Roma, violenza e virus piazza d’azzardo

Domenica 7 Giugno 2020 di Mario Ajello
Discontinuità significa anche non permettere ciò che è stato consentito ieri al Circo Massimo.
Ripartire vuol dire anche darsi uno standard, come Paese e come Capitale di questo Paese, di presentabilità, di sicurezza e di civiltà che anzitutto le istituzioni devono garantire. Sfugge allora il motivo per cui una manifestazione come quella di ieri, con Forza Nuova, ultrà ed esagitati vari impegnati ad assaltare poliziotti e giornalisti e a picchiarsi tra di loro, sia stata autorizzata, mentre al resto dei cittadini si richiedono giustamente mascherine e distanziamento sociale per il bene di tutti. Il problema non è la matrice pseudo-ideologica di questa protesta assurda contro la dittatura sanitaria, a colpi di lanci di pietre e di bottiglie e con tentativi d'incendio e altre violenze.

La questione non è destra e sinistra con ovvia indignazione dei presunti buoni contro i cattivi. No, il Circo Massimo ridotto a Circo Minimo racconta la leggerezza di chi ha lasciato campo libero a un estremismo ora di un segno ma la prossima volta magari di un altro che, a prescindere dal colore politico, andrebbe invece trattato per quello che è con lucidità e rigore. A un frammento della protesta per la protesta, a uno spicchio del protagonismo incendiario senza seguito né motivazioni reali, non si può concedere il grande palcoscenico della più importante città italiana. Come minimo, insomma, c'è stato un errore di sottovalutazione dell'evento, oltretutto - e già questo doveva far drizzare le antenne - organizzato da un gruppo sconosciuto che è nato per l'occasione, i Ragazzi d'Italia. Come se il patriottismo, che è un bene supremo e largamente coltivato, avesse bisogno di sigle così per farsi rappresentare. E per di più con queste modalità.

Già il 2 giugno, con la manifestazione dei partiti del centrodestra che pure non è minimamente accostabile a questa, s'è visto quanto sia complicato in tempi di post-pandemia, ma ancora delicatissimi, gestire una piazza. Ci sono stati in quell'occasione giustificati timori di rischio contagio e ci si poteva, anche alla luce delle critiche suscitate, fermare lì per quanto riguarda la concessione almeno per adesso di spazi pubblici dove organizzare adunate. Stavolta i criteri per cui si è concesso il Circo Massimo - proprio mentre un nuovo focolaio di Covid s'è registrato a Roma nel San Raffaele alla Pisana - risultano imperscrutabili e la scelta adottata, senza pensarci troppo, sembra fatta apposta per non rassicurare i cittadini. Altro che dittatura sanitaria!

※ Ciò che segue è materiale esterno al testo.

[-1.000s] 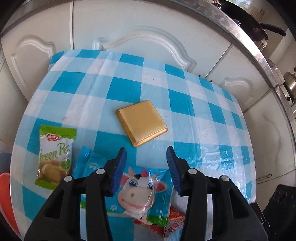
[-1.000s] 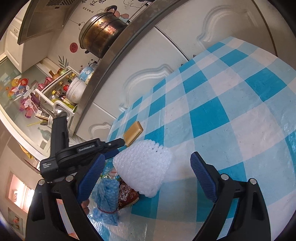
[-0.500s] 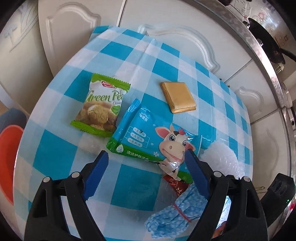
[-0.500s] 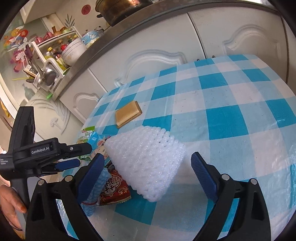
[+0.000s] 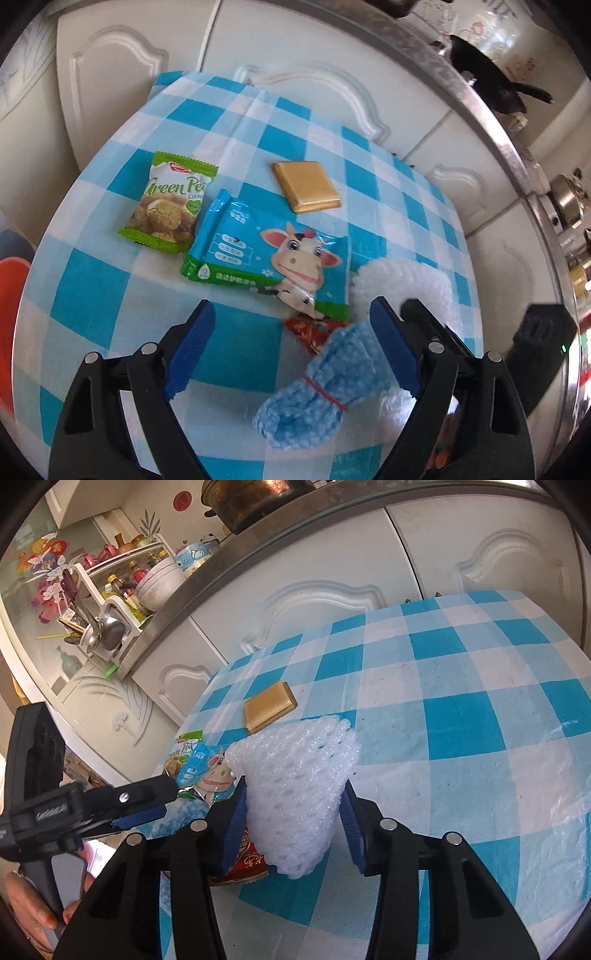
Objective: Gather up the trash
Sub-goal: 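Grasp the white foam net with the right gripper while the left grasps the blue cloth bundle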
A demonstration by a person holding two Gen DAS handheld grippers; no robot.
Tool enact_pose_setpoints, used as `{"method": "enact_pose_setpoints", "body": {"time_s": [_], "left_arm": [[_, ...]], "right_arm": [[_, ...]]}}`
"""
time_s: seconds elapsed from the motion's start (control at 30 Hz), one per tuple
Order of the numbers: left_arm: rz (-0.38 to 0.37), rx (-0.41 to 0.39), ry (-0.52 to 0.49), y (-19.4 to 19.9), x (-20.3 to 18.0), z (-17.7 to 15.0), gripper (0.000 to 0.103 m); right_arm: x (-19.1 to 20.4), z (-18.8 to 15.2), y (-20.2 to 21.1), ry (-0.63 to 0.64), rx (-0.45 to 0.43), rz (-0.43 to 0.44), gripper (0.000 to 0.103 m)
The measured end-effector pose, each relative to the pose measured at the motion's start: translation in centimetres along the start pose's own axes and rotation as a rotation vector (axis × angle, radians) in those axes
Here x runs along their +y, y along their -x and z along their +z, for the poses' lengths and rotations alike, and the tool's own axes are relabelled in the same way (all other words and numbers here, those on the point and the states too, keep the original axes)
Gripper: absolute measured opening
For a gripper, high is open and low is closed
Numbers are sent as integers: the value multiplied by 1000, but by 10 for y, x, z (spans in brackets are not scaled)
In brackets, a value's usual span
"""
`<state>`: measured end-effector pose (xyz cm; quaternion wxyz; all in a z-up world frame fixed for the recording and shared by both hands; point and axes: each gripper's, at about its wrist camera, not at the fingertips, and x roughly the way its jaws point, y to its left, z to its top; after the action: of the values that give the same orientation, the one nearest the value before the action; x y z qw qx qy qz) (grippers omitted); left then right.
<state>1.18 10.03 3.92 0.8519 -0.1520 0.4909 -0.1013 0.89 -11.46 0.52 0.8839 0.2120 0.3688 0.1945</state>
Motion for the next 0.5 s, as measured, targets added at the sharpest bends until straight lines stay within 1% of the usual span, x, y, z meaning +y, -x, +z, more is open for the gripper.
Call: {"method": "enact_pose_setpoints", "body": {"time_s": [0.03, 0.1, 0.23, 0.33, 0.37, 0.4, 0.43, 0.5], "left_arm": [[-32, -16, -32, 8, -2, -7, 86], [-61, -27, -106, 17, -9, -21, 86], [-18, -39, -271, 17, -28, -45, 86], [2, -40, -336, 11, -37, -56, 85], [13, -35, -356, 8, -39, -59, 81], [28, -30, -376, 5, -41, -62, 72], [42, -24, -390, 1, -43, -64, 67], [51, -11, -389, -6, -41, -65, 54]], "right_arm": [[-2, 1, 1, -10, -5, 14, 47], [-6, 2, 5, -34, -15, 43, 47], [-16, 4, 10, -87, -31, 93, 47], [-20, 5, 14, -109, -45, 118, 48], [-21, 5, 15, -113, -48, 125, 48], [-21, 5, 16, -114, -49, 130, 48], [-21, 5, 16, -113, -49, 132, 48], [-19, 4, 17, -105, -54, 138, 48]]}}
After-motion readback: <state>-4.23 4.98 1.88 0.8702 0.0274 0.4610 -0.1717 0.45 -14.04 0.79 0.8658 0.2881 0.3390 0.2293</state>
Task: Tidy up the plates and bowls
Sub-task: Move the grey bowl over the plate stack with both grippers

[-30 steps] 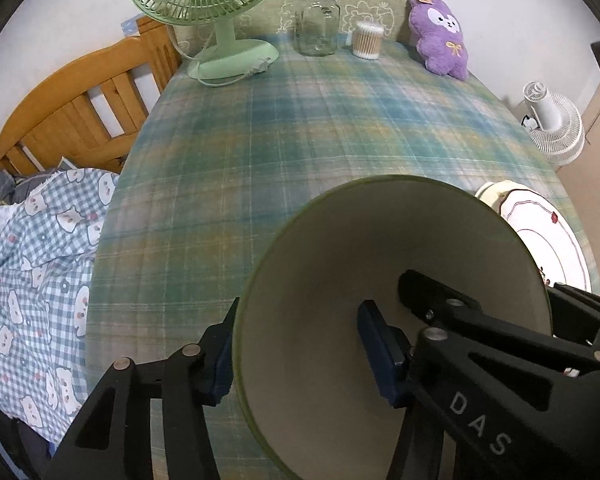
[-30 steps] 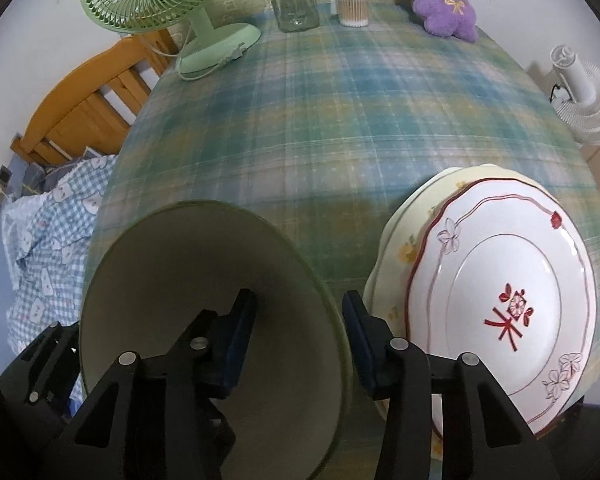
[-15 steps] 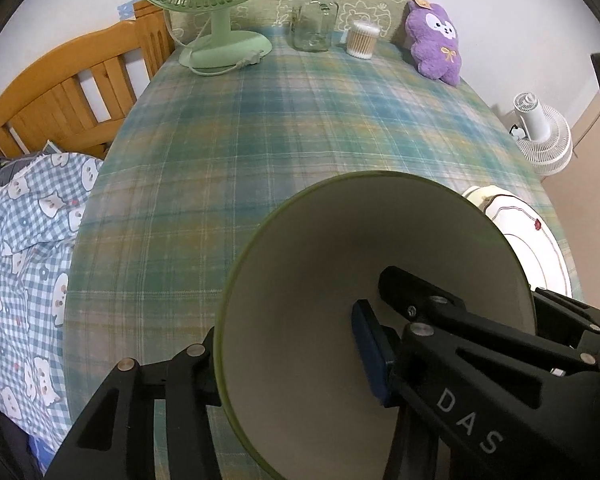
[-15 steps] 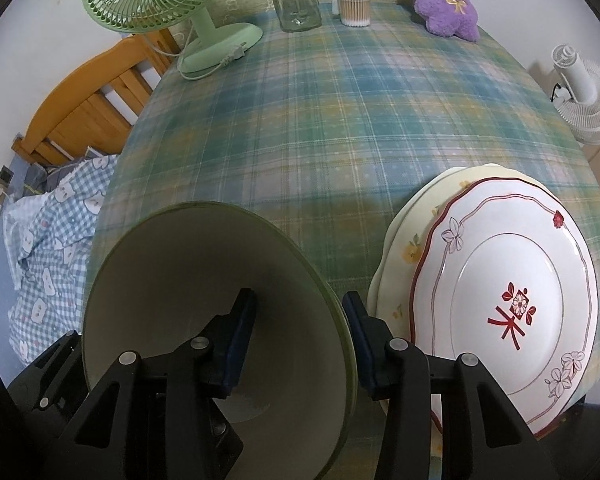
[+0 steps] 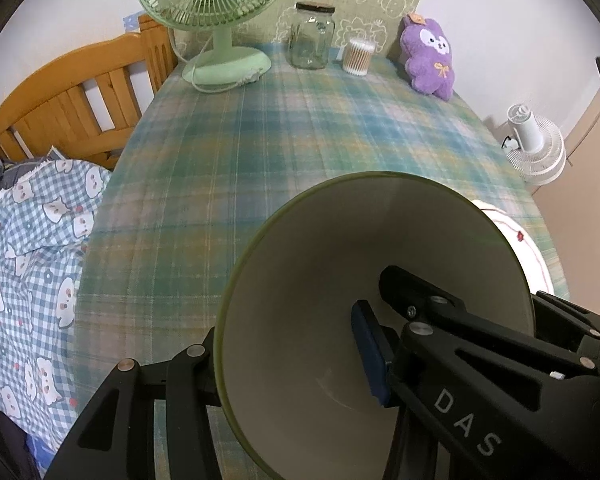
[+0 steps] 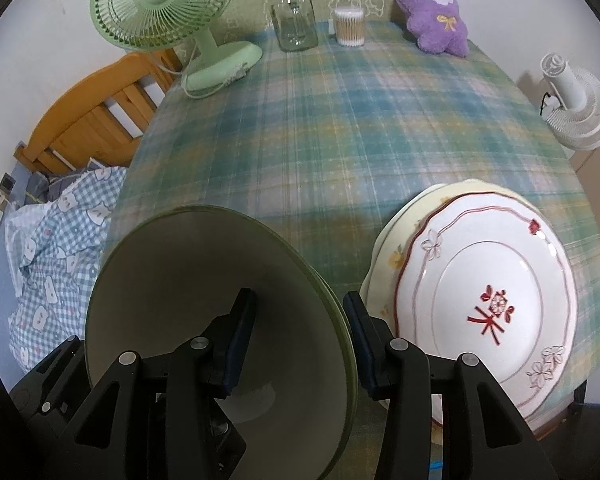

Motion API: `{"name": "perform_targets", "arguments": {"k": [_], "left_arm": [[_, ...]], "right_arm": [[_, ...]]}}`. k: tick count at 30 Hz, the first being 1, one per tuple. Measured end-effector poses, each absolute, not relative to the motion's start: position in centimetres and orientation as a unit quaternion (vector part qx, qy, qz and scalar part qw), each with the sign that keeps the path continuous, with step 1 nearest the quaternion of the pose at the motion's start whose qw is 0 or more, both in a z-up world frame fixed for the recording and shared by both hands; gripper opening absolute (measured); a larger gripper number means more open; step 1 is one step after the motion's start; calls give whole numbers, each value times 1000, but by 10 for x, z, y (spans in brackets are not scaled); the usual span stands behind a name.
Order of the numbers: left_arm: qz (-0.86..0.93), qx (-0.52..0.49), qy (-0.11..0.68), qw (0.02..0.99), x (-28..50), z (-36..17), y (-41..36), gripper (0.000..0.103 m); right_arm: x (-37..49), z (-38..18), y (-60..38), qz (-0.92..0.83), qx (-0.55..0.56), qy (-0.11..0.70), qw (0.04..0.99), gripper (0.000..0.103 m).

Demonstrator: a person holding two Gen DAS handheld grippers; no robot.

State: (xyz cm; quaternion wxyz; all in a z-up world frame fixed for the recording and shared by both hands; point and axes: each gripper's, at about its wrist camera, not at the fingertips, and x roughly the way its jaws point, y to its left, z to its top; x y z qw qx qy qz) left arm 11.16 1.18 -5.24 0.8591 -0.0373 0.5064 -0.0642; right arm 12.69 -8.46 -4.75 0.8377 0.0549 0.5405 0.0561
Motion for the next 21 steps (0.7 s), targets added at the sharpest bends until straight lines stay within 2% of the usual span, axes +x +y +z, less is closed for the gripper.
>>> {"name": "perform_targets", "arguments": {"k": [21], "left_arm": [[-46,-41,468,881,108,-1,-37,50]], "right_arm": [[123,10,-134,76,50,505,858,49]]}}
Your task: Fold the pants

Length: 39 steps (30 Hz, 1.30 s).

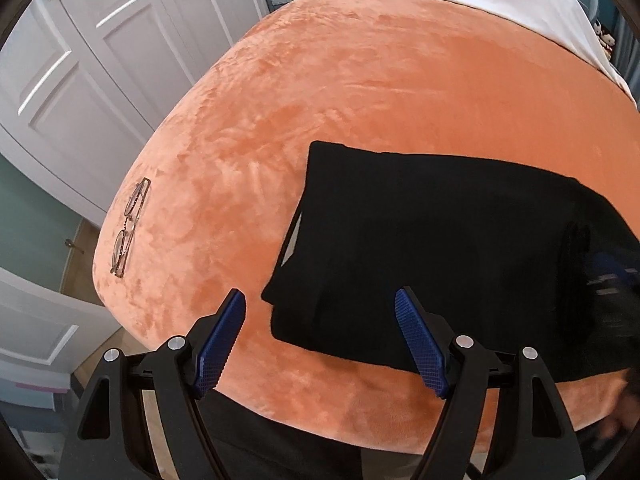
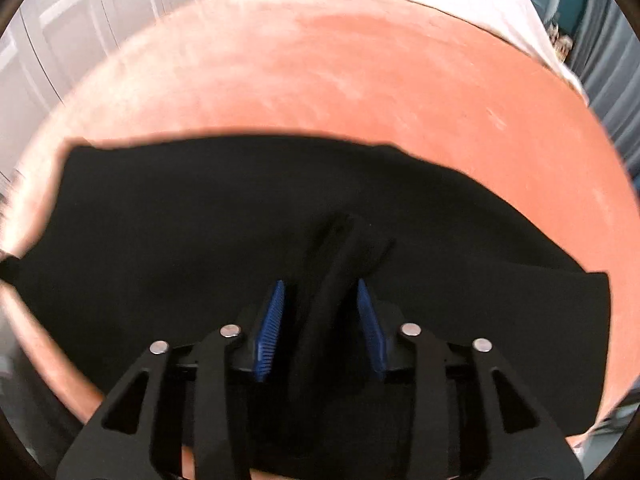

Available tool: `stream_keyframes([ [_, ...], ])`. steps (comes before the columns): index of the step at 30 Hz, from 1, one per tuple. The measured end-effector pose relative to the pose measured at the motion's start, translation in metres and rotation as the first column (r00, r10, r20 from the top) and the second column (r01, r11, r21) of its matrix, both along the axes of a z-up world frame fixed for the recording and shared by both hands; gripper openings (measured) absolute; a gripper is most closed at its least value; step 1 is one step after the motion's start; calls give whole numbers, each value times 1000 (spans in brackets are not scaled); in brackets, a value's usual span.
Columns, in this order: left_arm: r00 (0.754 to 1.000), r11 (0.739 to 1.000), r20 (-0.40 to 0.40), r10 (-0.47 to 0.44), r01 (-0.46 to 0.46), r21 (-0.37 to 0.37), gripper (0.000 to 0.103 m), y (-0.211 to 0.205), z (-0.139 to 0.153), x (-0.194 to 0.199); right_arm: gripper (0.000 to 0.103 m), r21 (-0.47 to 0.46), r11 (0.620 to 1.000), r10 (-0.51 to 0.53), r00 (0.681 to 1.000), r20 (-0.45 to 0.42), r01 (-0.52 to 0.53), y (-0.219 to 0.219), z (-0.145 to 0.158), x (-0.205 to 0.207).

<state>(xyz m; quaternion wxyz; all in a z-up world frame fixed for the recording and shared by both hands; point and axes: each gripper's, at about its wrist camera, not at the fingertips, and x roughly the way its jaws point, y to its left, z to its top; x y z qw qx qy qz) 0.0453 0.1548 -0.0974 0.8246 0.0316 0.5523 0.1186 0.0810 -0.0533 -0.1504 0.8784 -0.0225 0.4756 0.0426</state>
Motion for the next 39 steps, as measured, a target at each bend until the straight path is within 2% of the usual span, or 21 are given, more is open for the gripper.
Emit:
stream_keyframes([
  [1,1000,1000,-5,7,-7,4,77,3,-2,0,30,56,998,-20,999,32,18,-13,15,-9],
  [2,1000,1000,-9,14,-14,0,77,6,-4,1,19,78,996,-47,998,50,43,-26,25,-15],
  [4,999,999,-24,39,-39,-13,77,16,-9,2,11,106,989,-107,992,60,100,-55,37,-24],
  [9,993,992,-47,105,-108,-68,77,35,-16,2,9,70,977,-203,979,28,201,-101,20,-28],
  [11,993,992,-49,104,-107,-62,77,34,-15,1,9,105,975,-194,980,-37,197,-96,-6,-15],
  [13,995,995,-49,88,-90,-50,77,28,-13,1,9,123,983,-130,988,-81,140,-62,-29,-10],
  [14,996,996,-47,76,-78,-41,77,23,-11,1,9,80,989,-120,991,-64,125,-45,-36,-6],
  [16,998,998,-43,53,-54,-33,77,15,-7,0,8,-36,996,-88,996,-26,87,-21,-37,-1],
  [17,998,999,-41,39,-41,-30,78,11,-6,1,8,-51,995,-83,996,-28,81,-20,-36,3],
  [20,999,1000,-30,13,-14,-23,82,2,-3,1,8,88,990,-106,994,-29,108,-30,-9,6],
  [23,998,997,-66,26,-30,-72,82,-3,-10,6,7,67,994,-78,992,-96,84,-26,-30,18],
  [24,996,992,-80,30,-40,-120,82,-4,-10,7,7,44,997,-63,995,-74,66,-25,-29,15],
  [26,997,986,-71,28,-40,-163,82,-7,-5,6,7,43,998,-40,997,-73,43,-25,-19,12],
  [28,999,989,-50,18,-25,-147,82,-12,3,4,7,147,988,-39,998,-40,45,-43,2,2],
  [30,999,993,-40,4,-9,-118,82,-16,6,2,7,218,971,-98,995,8,94,-76,19,-14],
  [31,999,994,-42,1,-6,-112,82,-17,6,2,7,238,960,-164,985,47,149,-105,29,-28],
  [33,999,994,-49,0,-6,-105,82,-21,5,2,7,235,931,-308,947,94,280,-167,40,-58],
  [35,998,994,-58,4,-10,-106,82,-26,2,2,8,174,906,-407,907,108,385,-210,40,-73],
  [36,998,994,-66,2,-9,-113,82,-31,-1,3,8,161,895,-435,894,105,417,-221,38,-79],
  [37,997,993,-76,-1,-9,-121,82,-34,-4,4,8,164,868,-484,873,57,470,-245,22,-82],
  [39,995,988,-103,-10,-6,-154,82,-45,-9,4,3,150,871,-465,883,-62,468,-260,-12,-74],
])
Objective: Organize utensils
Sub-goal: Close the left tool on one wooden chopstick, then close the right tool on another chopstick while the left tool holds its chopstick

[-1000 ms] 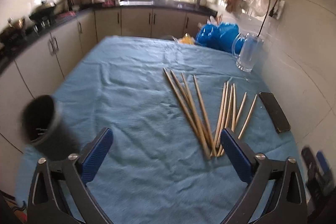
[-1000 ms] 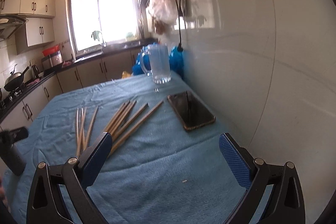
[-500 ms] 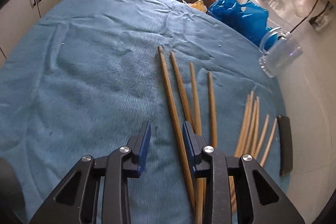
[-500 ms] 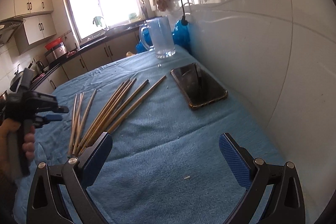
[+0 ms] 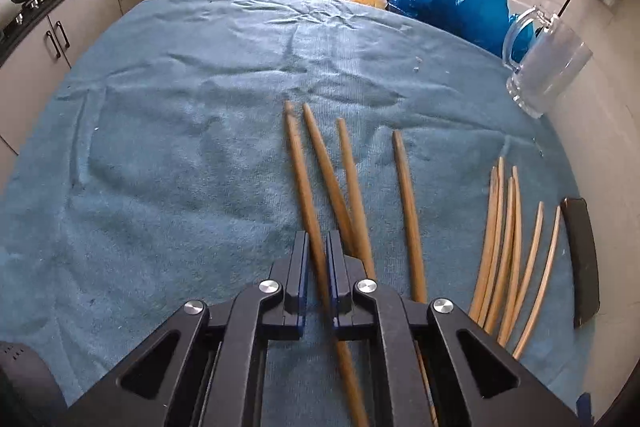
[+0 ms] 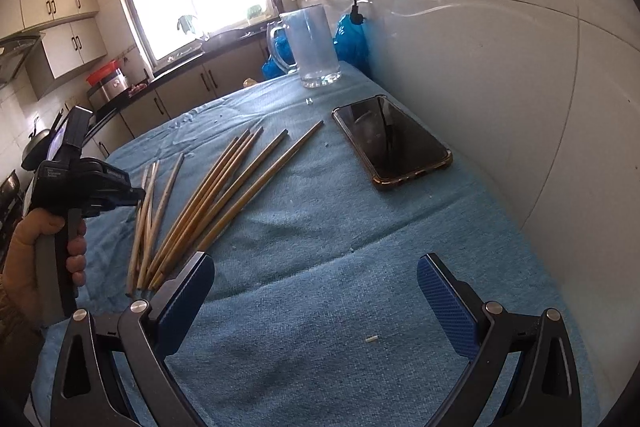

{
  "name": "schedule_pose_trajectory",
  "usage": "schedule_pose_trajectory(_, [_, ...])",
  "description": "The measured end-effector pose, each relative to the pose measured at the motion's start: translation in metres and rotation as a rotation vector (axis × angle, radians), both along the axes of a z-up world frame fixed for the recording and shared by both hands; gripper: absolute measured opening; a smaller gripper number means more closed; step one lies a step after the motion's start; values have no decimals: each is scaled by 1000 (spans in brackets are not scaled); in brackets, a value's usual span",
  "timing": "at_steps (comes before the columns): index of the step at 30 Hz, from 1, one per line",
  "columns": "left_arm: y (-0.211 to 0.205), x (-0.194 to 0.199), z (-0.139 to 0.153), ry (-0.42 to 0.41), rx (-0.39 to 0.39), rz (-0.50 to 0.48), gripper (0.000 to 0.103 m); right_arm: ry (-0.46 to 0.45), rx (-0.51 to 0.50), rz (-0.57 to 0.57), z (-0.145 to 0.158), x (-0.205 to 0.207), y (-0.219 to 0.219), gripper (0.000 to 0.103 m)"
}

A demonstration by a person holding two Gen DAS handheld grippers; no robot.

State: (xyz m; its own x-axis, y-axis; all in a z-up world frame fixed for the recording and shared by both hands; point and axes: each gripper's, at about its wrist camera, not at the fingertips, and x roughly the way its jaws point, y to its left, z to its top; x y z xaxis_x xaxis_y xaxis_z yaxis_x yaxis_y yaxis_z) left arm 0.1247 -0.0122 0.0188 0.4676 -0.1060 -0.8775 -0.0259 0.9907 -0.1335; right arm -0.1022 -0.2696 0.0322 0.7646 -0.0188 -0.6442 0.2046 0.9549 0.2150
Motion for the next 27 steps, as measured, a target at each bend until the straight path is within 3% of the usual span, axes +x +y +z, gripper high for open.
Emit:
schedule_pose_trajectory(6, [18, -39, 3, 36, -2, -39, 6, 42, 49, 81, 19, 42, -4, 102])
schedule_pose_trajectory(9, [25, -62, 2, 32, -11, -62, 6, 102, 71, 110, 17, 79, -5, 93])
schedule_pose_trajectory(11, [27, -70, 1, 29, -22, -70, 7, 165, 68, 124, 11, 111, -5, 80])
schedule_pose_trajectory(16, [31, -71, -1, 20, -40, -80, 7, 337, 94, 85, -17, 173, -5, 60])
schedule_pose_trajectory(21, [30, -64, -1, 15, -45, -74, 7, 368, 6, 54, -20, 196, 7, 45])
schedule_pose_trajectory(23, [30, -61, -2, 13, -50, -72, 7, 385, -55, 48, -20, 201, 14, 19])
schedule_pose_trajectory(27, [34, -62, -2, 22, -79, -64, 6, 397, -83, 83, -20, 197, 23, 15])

Due ragioni formidabili dovevano sottrarre il Circo Massimo al Circo Minimo. La prima è appunto quella ovvia e naturale del pericolo legato agli assembramenti. L'altra è che non si trattava di una manifestazione di popolo ma la chiamata a raccolta di un ribellismo da stadio. E se in tempi normali la routine della protesta - ma senza pietre e petardi - è lecita, in tempi così straordinari sarebbe saggio valutare approfonditamente a chi la piazza viene concessa, quali garanzie anche di sicurezza sanitaria oltre che di ordine pubblico offre chi la organizza e chi siano i titolari della manifestazione, visto che non possono bastare sigle fantomatiche e irriconoscibili. Specialmente in una fase di grave eccitabilità politico-sociale, destinata purtroppo a crescere nei mesi che verranno.

Inoltre, e prima di tutto, c'è il fattore Roma da considerare. Questa città ha rappresentato il simbolo e la guida della nazione nella fase dell'emergenza virus (mettendo da parte momentaneamente le sue sofferenze quotidiane). Proprio per questo ogni distrazione, ogni errore, qualsiasi abbassamento della guardia rischiano di diventare una sorta di tradimento dello sforzo fatto e ancora in corso. La Capitale deve essere un presidio di responsabilità, e in nessun modo rimpicciolire la propria funzione. Riducendosi a set per piccole ma rumorose esibizioni da gruppuscolo o fazione. E neppure può proporsi come il luogo aperto a ogni tipo di protesta, e se ne annunciano davvero tante, quando invece ha la forza e il ruolo per diventare l'epicentro delle decisioni, il motore delle soluzioni. Non un pezzo del vecchio più andante e meno edificante ma la frontiera del nuovo tutto ancora da inventare.